What Would Happen If Root Canal(s) Are Not Filled?
Why do a Root Canal Filling? What if a root canal were not filled? Then a medium of persistent irritation to the surrounding tissues and beyond is the most likely sequel. It is possible in some circumstances that the body, would be able to produce defence mechanisms to slow or and eventually halt the bacterial growth; however, in most cases, if a reliable pathway / food sources is provided the bacteria within the canal will continue to progress, in many cases faster than the body can protect itself.

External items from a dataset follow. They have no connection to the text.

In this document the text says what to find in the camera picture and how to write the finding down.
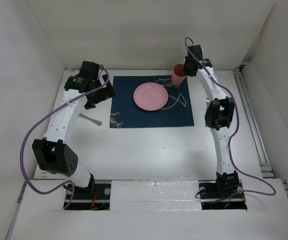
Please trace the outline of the pink plastic cup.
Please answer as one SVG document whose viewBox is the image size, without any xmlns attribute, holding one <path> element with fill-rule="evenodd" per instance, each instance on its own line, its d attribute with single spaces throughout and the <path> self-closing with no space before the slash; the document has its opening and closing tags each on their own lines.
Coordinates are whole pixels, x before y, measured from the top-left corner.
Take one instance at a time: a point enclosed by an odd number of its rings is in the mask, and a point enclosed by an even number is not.
<svg viewBox="0 0 288 240">
<path fill-rule="evenodd" d="M 179 86 L 183 82 L 184 78 L 186 77 L 183 74 L 183 69 L 184 69 L 184 65 L 181 63 L 173 67 L 172 77 L 171 77 L 172 85 Z"/>
</svg>

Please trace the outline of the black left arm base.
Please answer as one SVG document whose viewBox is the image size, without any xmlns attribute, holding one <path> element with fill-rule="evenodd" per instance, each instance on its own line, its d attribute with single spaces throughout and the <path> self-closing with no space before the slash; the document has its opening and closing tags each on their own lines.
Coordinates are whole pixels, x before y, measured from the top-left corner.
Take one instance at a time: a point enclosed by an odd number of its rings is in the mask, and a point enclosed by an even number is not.
<svg viewBox="0 0 288 240">
<path fill-rule="evenodd" d="M 69 211 L 107 211 L 110 210 L 111 180 L 95 180 L 91 175 L 87 187 L 75 187 L 72 194 L 72 185 L 65 185 L 66 196 L 63 207 Z"/>
</svg>

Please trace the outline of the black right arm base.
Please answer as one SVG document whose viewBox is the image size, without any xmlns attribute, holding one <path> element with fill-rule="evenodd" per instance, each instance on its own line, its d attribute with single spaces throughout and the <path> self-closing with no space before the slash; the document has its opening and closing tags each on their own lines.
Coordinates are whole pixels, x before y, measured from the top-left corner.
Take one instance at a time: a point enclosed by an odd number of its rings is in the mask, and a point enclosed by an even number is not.
<svg viewBox="0 0 288 240">
<path fill-rule="evenodd" d="M 247 203 L 242 184 L 236 172 L 217 174 L 215 181 L 198 182 L 195 198 L 201 201 L 202 210 L 246 210 Z"/>
</svg>

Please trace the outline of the pink plastic plate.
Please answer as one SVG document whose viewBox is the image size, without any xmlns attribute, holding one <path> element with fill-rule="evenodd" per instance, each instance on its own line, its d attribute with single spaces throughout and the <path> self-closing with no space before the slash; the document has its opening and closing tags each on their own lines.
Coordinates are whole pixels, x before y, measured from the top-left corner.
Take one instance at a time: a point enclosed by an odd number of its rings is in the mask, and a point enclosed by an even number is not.
<svg viewBox="0 0 288 240">
<path fill-rule="evenodd" d="M 167 103 L 168 92 L 158 83 L 147 82 L 136 88 L 133 99 L 139 108 L 145 111 L 156 111 Z"/>
</svg>

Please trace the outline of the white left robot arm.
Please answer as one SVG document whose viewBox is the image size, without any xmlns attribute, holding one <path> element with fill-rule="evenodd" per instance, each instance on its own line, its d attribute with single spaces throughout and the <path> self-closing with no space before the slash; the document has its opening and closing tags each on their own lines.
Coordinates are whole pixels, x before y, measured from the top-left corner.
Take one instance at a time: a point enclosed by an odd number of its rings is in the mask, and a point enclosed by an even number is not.
<svg viewBox="0 0 288 240">
<path fill-rule="evenodd" d="M 42 139 L 35 139 L 32 150 L 39 168 L 50 174 L 60 174 L 78 187 L 79 194 L 90 198 L 95 194 L 92 174 L 78 163 L 78 156 L 70 147 L 74 126 L 82 110 L 115 96 L 109 74 L 100 75 L 103 66 L 83 61 L 79 73 L 70 76 L 64 85 L 61 109 Z"/>
</svg>

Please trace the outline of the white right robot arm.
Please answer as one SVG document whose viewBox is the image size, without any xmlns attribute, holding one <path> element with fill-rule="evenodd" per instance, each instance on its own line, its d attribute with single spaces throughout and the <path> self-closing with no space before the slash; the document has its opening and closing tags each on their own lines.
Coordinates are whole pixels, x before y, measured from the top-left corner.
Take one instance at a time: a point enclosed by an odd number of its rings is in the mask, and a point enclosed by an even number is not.
<svg viewBox="0 0 288 240">
<path fill-rule="evenodd" d="M 214 74 L 212 64 L 203 59 L 200 45 L 187 47 L 183 73 L 189 77 L 196 77 L 202 84 L 209 99 L 205 113 L 205 124 L 211 130 L 217 156 L 216 194 L 226 197 L 238 188 L 239 177 L 230 158 L 230 126 L 233 121 L 235 101 L 224 92 Z"/>
</svg>

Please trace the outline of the dark blue cloth placemat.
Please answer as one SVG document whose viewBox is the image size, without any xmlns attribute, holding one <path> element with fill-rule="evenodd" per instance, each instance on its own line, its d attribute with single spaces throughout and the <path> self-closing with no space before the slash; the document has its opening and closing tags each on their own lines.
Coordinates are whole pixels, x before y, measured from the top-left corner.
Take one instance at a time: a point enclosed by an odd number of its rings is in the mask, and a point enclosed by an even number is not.
<svg viewBox="0 0 288 240">
<path fill-rule="evenodd" d="M 148 111 L 134 101 L 135 90 L 142 84 L 156 83 L 167 91 L 167 102 L 161 109 Z M 110 128 L 171 128 L 194 125 L 188 82 L 185 78 L 179 86 L 171 84 L 171 76 L 115 76 Z"/>
</svg>

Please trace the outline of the aluminium rail front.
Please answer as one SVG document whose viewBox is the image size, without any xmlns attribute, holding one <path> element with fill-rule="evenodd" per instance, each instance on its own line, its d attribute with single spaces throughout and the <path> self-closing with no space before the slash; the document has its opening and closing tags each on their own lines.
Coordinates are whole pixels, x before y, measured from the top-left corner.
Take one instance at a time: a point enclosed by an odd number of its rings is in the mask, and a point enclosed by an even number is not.
<svg viewBox="0 0 288 240">
<path fill-rule="evenodd" d="M 113 180 L 111 202 L 193 201 L 197 180 Z"/>
</svg>

There are many important aspects one needs to consider to understand the reason for providing a filling material and or medicaments in endodontic therapy. It was found by a researcher called Sjogren; that in root filled teeth the bacteria in the root canal system is reduced to undetectable culture levels leading to higher rates of success, and ultimately a better prognosis.

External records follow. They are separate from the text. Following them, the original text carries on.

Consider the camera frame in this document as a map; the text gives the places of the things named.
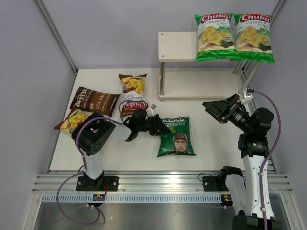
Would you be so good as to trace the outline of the white two-tier wooden shelf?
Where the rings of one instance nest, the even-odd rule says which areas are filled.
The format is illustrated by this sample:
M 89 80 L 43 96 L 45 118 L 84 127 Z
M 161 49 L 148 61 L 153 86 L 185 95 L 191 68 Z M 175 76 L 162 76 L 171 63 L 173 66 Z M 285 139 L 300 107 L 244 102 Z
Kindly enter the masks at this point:
M 160 32 L 158 98 L 226 99 L 248 88 L 259 64 L 247 75 L 250 62 L 237 62 L 234 68 L 167 68 L 167 63 L 194 62 L 197 54 L 196 32 Z

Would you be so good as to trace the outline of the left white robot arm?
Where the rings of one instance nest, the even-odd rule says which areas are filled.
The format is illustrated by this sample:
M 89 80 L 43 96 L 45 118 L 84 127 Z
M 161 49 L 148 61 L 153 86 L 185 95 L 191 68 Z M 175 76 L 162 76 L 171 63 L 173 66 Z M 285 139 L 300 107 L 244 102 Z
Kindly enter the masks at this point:
M 130 142 L 139 132 L 149 132 L 151 136 L 170 134 L 171 130 L 162 122 L 159 115 L 148 116 L 145 109 L 137 109 L 123 122 L 107 118 L 94 112 L 72 132 L 77 150 L 81 153 L 84 172 L 77 173 L 76 190 L 117 191 L 118 177 L 105 176 L 100 160 L 100 150 L 112 134 Z

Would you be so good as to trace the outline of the brown Chuba cassava chips bag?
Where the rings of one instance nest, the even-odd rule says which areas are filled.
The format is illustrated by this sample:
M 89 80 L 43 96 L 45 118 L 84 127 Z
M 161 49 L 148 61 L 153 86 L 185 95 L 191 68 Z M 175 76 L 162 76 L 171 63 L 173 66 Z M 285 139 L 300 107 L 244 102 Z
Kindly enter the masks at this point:
M 147 73 L 138 76 L 119 74 L 122 83 L 122 101 L 120 114 L 131 115 L 137 109 L 147 109 L 148 103 L 145 97 L 145 85 Z

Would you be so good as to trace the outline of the green Chuba cassava chips bag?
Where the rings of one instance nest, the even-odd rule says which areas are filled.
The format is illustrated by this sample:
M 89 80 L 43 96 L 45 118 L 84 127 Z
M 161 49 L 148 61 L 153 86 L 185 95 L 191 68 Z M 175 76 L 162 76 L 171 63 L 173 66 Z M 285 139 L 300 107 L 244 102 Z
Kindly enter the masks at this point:
M 246 13 L 235 14 L 237 56 L 235 61 L 256 61 L 273 64 L 270 26 L 273 16 Z

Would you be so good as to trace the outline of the brown Kettle sea salt bag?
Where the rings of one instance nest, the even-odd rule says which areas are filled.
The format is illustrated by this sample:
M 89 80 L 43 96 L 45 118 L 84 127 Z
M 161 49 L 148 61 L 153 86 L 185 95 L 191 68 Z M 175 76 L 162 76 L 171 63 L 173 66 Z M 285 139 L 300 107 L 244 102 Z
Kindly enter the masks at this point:
M 77 107 L 86 112 L 98 112 L 102 115 L 112 116 L 120 94 L 111 94 L 79 87 L 70 109 Z

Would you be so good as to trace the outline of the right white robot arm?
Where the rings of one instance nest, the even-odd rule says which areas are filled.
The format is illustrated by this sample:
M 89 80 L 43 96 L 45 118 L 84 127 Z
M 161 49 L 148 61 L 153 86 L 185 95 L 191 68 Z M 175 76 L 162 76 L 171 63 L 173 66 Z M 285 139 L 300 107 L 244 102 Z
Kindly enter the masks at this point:
M 280 230 L 282 223 L 275 219 L 268 188 L 268 159 L 270 149 L 267 133 L 274 114 L 267 108 L 258 108 L 252 115 L 243 109 L 240 96 L 219 101 L 203 102 L 205 111 L 221 124 L 231 122 L 243 133 L 239 136 L 238 149 L 245 171 L 224 166 L 218 176 L 220 188 L 228 190 L 235 215 L 234 230 Z

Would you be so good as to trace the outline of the aluminium frame post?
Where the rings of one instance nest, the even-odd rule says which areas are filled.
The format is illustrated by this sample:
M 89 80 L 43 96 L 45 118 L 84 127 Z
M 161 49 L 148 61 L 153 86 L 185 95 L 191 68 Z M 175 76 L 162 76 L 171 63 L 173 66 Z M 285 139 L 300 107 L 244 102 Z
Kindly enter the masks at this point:
M 72 72 L 76 76 L 78 73 L 78 68 L 76 67 L 68 49 L 66 48 L 53 20 L 52 17 L 50 16 L 44 2 L 42 0 L 34 0 L 34 3 L 36 4 L 39 12 L 41 13 L 45 23 L 47 24 L 52 36 L 54 37 L 56 43 L 58 44 L 62 54 L 64 55 L 68 65 L 70 66 Z
M 270 32 L 272 32 L 274 22 L 277 21 L 277 18 L 279 16 L 279 14 L 282 12 L 286 3 L 287 3 L 287 0 L 278 0 L 271 13 L 264 13 L 264 15 L 271 15 L 272 16 L 271 22 L 270 22 Z

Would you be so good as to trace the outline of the right aluminium frame post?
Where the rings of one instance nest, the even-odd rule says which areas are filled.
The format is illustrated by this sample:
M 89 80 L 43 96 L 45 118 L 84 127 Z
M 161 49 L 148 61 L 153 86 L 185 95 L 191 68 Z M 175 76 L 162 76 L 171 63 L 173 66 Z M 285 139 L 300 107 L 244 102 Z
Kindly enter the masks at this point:
M 287 0 L 278 0 L 271 13 L 264 13 L 264 15 L 271 15 L 272 16 L 271 22 L 270 22 L 270 32 L 272 32 L 274 22 L 277 21 L 277 18 L 279 16 L 279 14 L 282 12 L 286 3 L 287 3 Z

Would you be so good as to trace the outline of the left aluminium frame post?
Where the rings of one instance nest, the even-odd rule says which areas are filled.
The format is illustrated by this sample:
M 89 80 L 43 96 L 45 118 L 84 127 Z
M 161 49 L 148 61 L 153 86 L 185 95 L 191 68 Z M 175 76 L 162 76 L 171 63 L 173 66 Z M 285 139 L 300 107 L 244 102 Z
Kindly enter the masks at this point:
M 76 76 L 78 73 L 78 68 L 76 67 L 68 49 L 66 48 L 53 20 L 52 17 L 50 16 L 44 2 L 42 0 L 34 0 L 34 3 L 36 4 L 39 12 L 41 13 L 45 23 L 47 24 L 52 36 L 54 37 L 56 43 L 58 44 L 62 54 L 64 55 L 68 65 L 70 66 L 72 72 Z

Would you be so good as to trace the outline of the dark green Real chips bag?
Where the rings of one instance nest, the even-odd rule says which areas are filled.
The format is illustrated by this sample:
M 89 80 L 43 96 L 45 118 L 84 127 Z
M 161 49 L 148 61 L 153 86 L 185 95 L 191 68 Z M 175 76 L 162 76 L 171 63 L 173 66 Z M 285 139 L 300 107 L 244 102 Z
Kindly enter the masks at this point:
M 196 156 L 191 144 L 189 117 L 162 118 L 162 122 L 171 132 L 160 134 L 157 157 L 171 154 Z

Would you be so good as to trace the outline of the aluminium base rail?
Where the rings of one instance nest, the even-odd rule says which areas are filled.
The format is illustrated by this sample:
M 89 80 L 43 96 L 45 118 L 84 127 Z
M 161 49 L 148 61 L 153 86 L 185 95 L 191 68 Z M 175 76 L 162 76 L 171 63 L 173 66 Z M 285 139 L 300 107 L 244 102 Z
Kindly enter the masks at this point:
M 221 203 L 230 195 L 201 182 L 198 172 L 109 172 L 106 191 L 77 191 L 79 179 L 68 172 L 40 174 L 32 192 L 44 202 L 61 203 Z

The process of root canal fillings have been shown to kill bacteria found in the root canal system. The use of NaOCl (organic solvent), along with EDTA (inorganic solvent), are extremely powerful agent used to disinfect the root canal system. Although, there is evidence suggesting that bacteria can penetrate up to 300 um into the dentine tubules (Love), whereas irrigants can only penetrate up to 60 um.
Further, there is evidence to suggest that the root filling material gutta percha is anti-bacterial, as studies have shown it to have a bacterial-static affect on staph aureus (Moorer). Often times to adjunct the filling material a liner is also placed in the initial step prior to placement and condensation of the gutta percha, this acts to further provide a greater seal. Moreover, there is evidence to suggest that sealer, for instance AH 26, can penetrate into dentinal tubules via smear layer removal. This allows for entombment of micro-organisms and enhanced seal and bonding. It has been found that resin based sealers (AH 26), are superior to ZnOE and Ca(OH)2 in terms of dimensional stability, solubility and ability to penetrate the dentinal tubules.
It is clear that the process of root canal fillings is capable of significantly reducing the bacterial load in root canal systems. Further with the use of temporary medicament’s such as Ca(OH)2 it is possible to further decrease the number of intra-canal bacteria to very low levels. In terms of GP and AH 26, these filling materials for the most part provide entombment of micro-organism limiting and future growth, or progression. Thus, the process of root canal filling can be considered bacterial-cidal in nature, whereas the filling procedure as bacterial-static.